Select every line below containing the word "target".

Records
=-=-=-=-=

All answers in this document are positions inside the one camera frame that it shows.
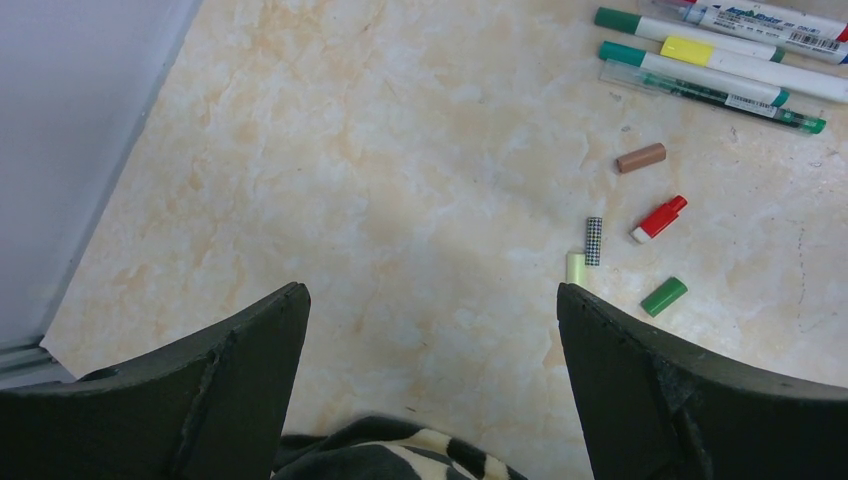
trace gray wall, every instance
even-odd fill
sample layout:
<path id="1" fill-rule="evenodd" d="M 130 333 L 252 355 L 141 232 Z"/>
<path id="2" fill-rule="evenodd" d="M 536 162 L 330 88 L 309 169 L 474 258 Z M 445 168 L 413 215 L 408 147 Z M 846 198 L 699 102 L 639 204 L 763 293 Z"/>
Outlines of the gray wall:
<path id="1" fill-rule="evenodd" d="M 0 342 L 46 331 L 199 0 L 0 0 Z"/>

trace small cylinder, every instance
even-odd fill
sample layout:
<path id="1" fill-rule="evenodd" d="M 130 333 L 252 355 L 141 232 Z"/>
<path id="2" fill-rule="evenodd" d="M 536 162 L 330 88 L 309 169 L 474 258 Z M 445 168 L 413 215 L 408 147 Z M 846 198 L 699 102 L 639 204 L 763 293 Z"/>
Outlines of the small cylinder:
<path id="1" fill-rule="evenodd" d="M 566 256 L 565 283 L 586 288 L 586 254 L 568 252 Z"/>
<path id="2" fill-rule="evenodd" d="M 619 157 L 615 161 L 618 165 L 618 171 L 621 173 L 630 173 L 640 168 L 653 165 L 665 160 L 667 152 L 662 143 L 655 143 L 650 147 L 645 147 L 641 150 L 636 150 L 633 153 L 628 153 L 623 157 Z"/>
<path id="3" fill-rule="evenodd" d="M 654 293 L 648 295 L 648 298 L 642 300 L 642 308 L 651 317 L 656 317 L 688 291 L 689 289 L 683 282 L 671 277 L 660 288 L 654 290 Z"/>
<path id="4" fill-rule="evenodd" d="M 601 238 L 603 236 L 604 219 L 589 217 L 586 220 L 586 265 L 601 266 Z"/>

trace whiteboard marker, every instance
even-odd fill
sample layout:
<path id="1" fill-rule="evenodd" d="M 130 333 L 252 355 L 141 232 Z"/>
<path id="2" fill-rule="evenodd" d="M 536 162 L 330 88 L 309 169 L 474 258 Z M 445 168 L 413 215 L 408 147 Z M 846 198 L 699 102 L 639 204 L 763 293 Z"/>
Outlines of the whiteboard marker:
<path id="1" fill-rule="evenodd" d="M 653 0 L 653 3 L 664 7 L 666 14 L 672 18 L 707 30 L 773 45 L 787 52 L 834 65 L 848 63 L 848 43 L 818 37 L 706 5 L 693 5 L 686 0 Z"/>
<path id="2" fill-rule="evenodd" d="M 641 17 L 611 8 L 601 7 L 598 9 L 598 13 L 595 15 L 595 25 L 657 42 L 664 42 L 668 37 L 672 36 L 689 38 L 716 48 L 731 50 L 754 58 L 771 60 L 772 62 L 780 62 L 785 55 L 783 50 L 773 45 L 764 45 L 719 33 L 705 32 L 704 30 L 699 30 L 682 23 Z"/>
<path id="3" fill-rule="evenodd" d="M 749 98 L 774 107 L 782 106 L 789 99 L 789 92 L 774 85 L 709 68 L 697 67 L 617 43 L 604 42 L 598 56 L 601 60 L 627 63 L 654 73 L 662 73 L 679 80 Z"/>
<path id="4" fill-rule="evenodd" d="M 686 0 L 688 3 L 714 7 L 723 12 L 745 15 L 778 27 L 800 30 L 829 40 L 848 42 L 848 23 L 808 15 L 791 8 L 777 7 L 749 0 Z"/>
<path id="5" fill-rule="evenodd" d="M 848 80 L 803 68 L 726 52 L 685 38 L 669 37 L 662 56 L 720 72 L 770 83 L 814 97 L 848 103 Z"/>

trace barcode label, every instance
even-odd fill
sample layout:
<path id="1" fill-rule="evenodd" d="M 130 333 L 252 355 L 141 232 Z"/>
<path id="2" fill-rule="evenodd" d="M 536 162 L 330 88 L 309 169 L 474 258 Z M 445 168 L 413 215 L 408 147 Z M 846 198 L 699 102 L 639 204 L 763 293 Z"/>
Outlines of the barcode label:
<path id="1" fill-rule="evenodd" d="M 777 114 L 777 107 L 749 98 L 740 97 L 739 95 L 729 95 L 727 101 L 724 102 L 728 107 L 738 108 L 746 112 L 756 113 L 768 118 L 774 118 Z"/>
<path id="2" fill-rule="evenodd" d="M 795 32 L 789 37 L 790 42 L 801 43 L 803 45 L 807 45 L 813 48 L 821 48 L 824 50 L 830 50 L 831 52 L 835 52 L 839 50 L 840 44 L 839 42 L 828 40 L 826 38 L 816 37 L 813 35 L 808 35 L 804 32 Z"/>

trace yellow cap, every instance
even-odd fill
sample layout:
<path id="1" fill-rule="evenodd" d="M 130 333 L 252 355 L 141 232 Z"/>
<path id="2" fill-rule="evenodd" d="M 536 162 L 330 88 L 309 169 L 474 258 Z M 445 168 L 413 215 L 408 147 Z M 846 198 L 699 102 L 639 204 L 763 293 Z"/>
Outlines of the yellow cap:
<path id="1" fill-rule="evenodd" d="M 693 42 L 680 37 L 668 37 L 663 45 L 661 55 L 681 62 L 692 63 L 706 67 L 715 49 L 703 43 Z"/>

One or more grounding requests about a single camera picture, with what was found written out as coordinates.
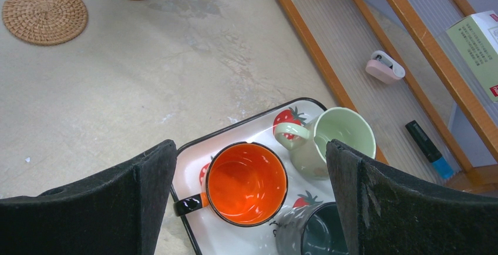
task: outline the red logo
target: red logo
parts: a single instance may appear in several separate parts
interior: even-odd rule
[[[492,86],[489,89],[491,90],[491,92],[494,94],[495,97],[498,96],[498,85]]]

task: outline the mug
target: mug
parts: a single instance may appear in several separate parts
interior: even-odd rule
[[[177,216],[209,206],[230,224],[254,227],[280,210],[288,180],[284,164],[271,149],[239,142],[218,152],[201,186],[201,193],[175,202]]]
[[[360,114],[348,108],[330,108],[304,127],[280,123],[274,134],[276,140],[290,151],[294,167],[310,179],[329,179],[325,151],[332,139],[375,158],[376,144],[372,129]],[[293,135],[292,139],[286,137],[289,134]]]
[[[335,202],[293,208],[275,233],[281,255],[349,254]]]

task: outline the black tray edge
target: black tray edge
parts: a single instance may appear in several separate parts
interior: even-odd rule
[[[192,146],[192,145],[195,145],[195,144],[197,144],[197,143],[203,142],[203,141],[205,141],[206,139],[210,139],[210,138],[211,138],[211,137],[213,137],[213,136],[217,136],[217,135],[219,135],[219,134],[221,134],[221,133],[224,133],[224,132],[226,132],[226,131],[228,131],[228,130],[234,129],[234,128],[236,128],[236,127],[238,127],[238,126],[241,126],[241,125],[243,125],[243,124],[245,124],[245,123],[247,123],[247,122],[250,122],[250,121],[252,121],[252,120],[254,120],[254,119],[257,119],[257,118],[259,118],[259,117],[261,117],[261,116],[264,116],[264,115],[266,115],[266,114],[268,114],[268,113],[270,113],[270,112],[273,112],[273,111],[275,111],[275,110],[277,110],[277,109],[280,109],[280,108],[282,108],[282,107],[284,107],[284,106],[287,106],[287,105],[289,105],[289,104],[292,104],[292,103],[295,103],[295,102],[297,102],[297,101],[301,101],[301,100],[307,100],[307,101],[313,102],[314,104],[318,105],[318,106],[319,106],[321,109],[323,109],[324,111],[325,111],[325,110],[327,110],[327,108],[326,108],[326,107],[325,107],[325,106],[324,106],[321,102],[319,102],[319,101],[317,101],[317,100],[315,100],[315,99],[313,99],[313,98],[296,98],[296,99],[291,100],[291,101],[289,101],[289,102],[286,102],[286,103],[284,103],[284,104],[282,104],[282,105],[276,106],[276,107],[274,107],[274,108],[271,108],[271,109],[269,109],[269,110],[266,110],[266,111],[264,111],[264,112],[261,112],[261,113],[259,113],[259,114],[256,114],[256,115],[254,115],[254,116],[252,116],[252,117],[249,117],[249,118],[247,118],[247,119],[245,119],[245,120],[242,120],[242,121],[240,121],[240,122],[237,122],[237,123],[235,123],[235,124],[233,124],[233,125],[230,125],[230,126],[224,127],[223,129],[217,130],[217,131],[215,131],[215,132],[212,132],[212,133],[210,133],[210,134],[207,134],[207,135],[205,135],[205,136],[203,136],[203,137],[200,137],[200,138],[198,138],[198,139],[194,139],[194,140],[192,140],[191,142],[187,142],[186,144],[184,144],[184,145],[180,146],[180,148],[178,148],[178,151],[177,151],[177,156],[178,156],[178,155],[180,155],[180,153],[181,153],[182,151],[184,151],[185,149],[187,149],[188,147],[190,147],[190,146]],[[176,195],[176,192],[174,191],[174,186],[173,186],[173,185],[171,185],[171,196],[172,196],[172,198],[173,198],[173,201],[174,201],[174,202],[176,202],[176,201],[178,201],[178,200],[179,200],[179,199],[178,199],[178,196]],[[202,255],[202,251],[201,251],[201,249],[199,248],[199,245],[197,244],[196,237],[194,236],[194,233],[192,232],[192,229],[190,228],[189,221],[187,221],[187,217],[186,217],[186,216],[181,216],[181,221],[182,221],[183,226],[185,227],[185,229],[186,229],[186,231],[187,231],[187,235],[189,236],[190,242],[192,243],[192,246],[194,247],[194,251],[196,252],[196,255]]]

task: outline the round wicker mat
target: round wicker mat
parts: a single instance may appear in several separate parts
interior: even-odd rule
[[[6,0],[2,19],[19,39],[57,45],[83,32],[88,11],[82,0]]]

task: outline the green box
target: green box
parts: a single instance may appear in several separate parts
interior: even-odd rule
[[[451,26],[446,33],[493,102],[498,102],[498,16],[476,13]]]

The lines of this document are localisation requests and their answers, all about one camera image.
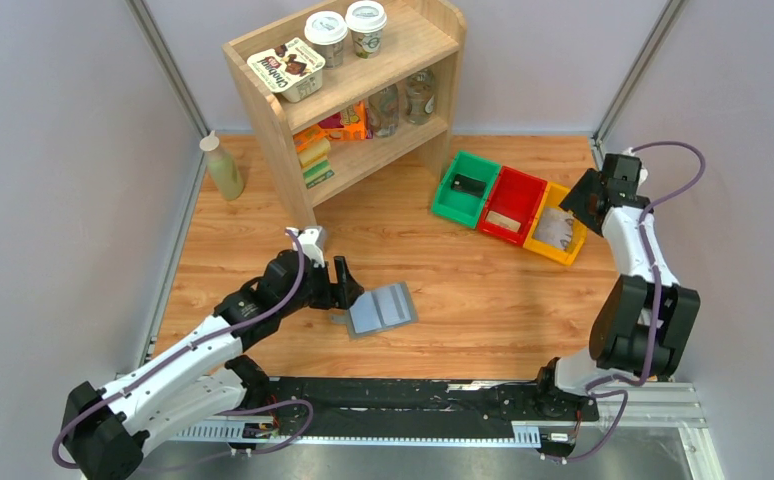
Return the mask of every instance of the plastic storage bin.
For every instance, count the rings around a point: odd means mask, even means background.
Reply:
[[[537,229],[537,225],[541,221],[544,210],[547,207],[561,210],[559,205],[568,193],[570,193],[570,189],[558,185],[557,183],[548,182],[546,195],[540,204],[540,208],[537,210],[536,220],[531,225],[531,229],[528,233],[528,236],[526,237],[525,243],[523,244],[523,248],[543,255],[544,257],[551,258],[552,260],[555,260],[556,262],[562,263],[566,266],[572,265],[572,263],[575,261],[576,255],[578,255],[579,250],[581,250],[582,245],[584,245],[584,240],[587,238],[587,227],[585,227],[584,224],[578,220],[574,220],[572,225],[572,239],[570,240],[569,245],[567,245],[567,248],[564,250],[541,242],[540,240],[536,240],[534,238],[534,234]]]
[[[546,183],[519,170],[502,167],[478,219],[478,230],[522,246],[540,211]]]
[[[455,156],[449,171],[440,182],[437,194],[434,196],[434,205],[431,210],[441,217],[448,218],[454,222],[465,225],[469,228],[475,228],[478,224],[478,218],[481,216],[481,210],[496,178],[499,176],[499,170],[502,166],[498,163],[485,160],[464,151],[458,152]],[[464,175],[473,180],[483,182],[486,186],[483,194],[479,197],[470,193],[461,192],[453,189],[453,183],[456,175]]]

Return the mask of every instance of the gray wall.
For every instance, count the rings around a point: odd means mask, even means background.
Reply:
[[[221,45],[316,0],[146,0],[212,128],[249,129]],[[592,132],[666,0],[454,0],[458,132]]]
[[[78,478],[66,394],[136,366],[196,143],[125,2],[0,2],[0,478]]]
[[[702,311],[679,376],[696,383],[727,478],[774,478],[774,1],[691,1],[613,132],[611,150],[671,138],[710,160],[660,207],[661,248]],[[647,193],[692,175],[643,154]]]

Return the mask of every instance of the wooden tabletop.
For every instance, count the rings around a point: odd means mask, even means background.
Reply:
[[[156,353],[290,247],[284,227],[294,225],[276,200],[257,142],[229,136],[223,144],[237,158],[246,190],[228,203],[205,178]],[[458,136],[452,150],[565,186],[593,166],[585,137]],[[617,278],[605,241],[589,233],[575,263],[563,267],[433,215],[436,186],[408,155],[316,209],[328,230],[328,258],[344,255],[367,288],[406,281],[419,322],[350,340],[328,312],[299,311],[249,350],[267,374],[533,379],[552,357],[587,345]]]

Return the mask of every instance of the shelf board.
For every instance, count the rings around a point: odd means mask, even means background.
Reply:
[[[331,142],[328,163],[334,176],[308,189],[311,202],[319,205],[448,129],[446,121],[434,115],[424,125],[402,120],[392,137]]]
[[[354,53],[346,37],[343,65],[322,72],[322,88],[298,103],[279,96],[287,123],[297,133],[413,72],[457,52],[460,45],[402,1],[384,2],[387,25],[381,51],[370,59]]]

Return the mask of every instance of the ice cream tub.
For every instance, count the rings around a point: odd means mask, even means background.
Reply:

=-=-=-=-=

Answer box
target: red logo
target: mug
target: black tray edge
target: round wicker mat
target: green box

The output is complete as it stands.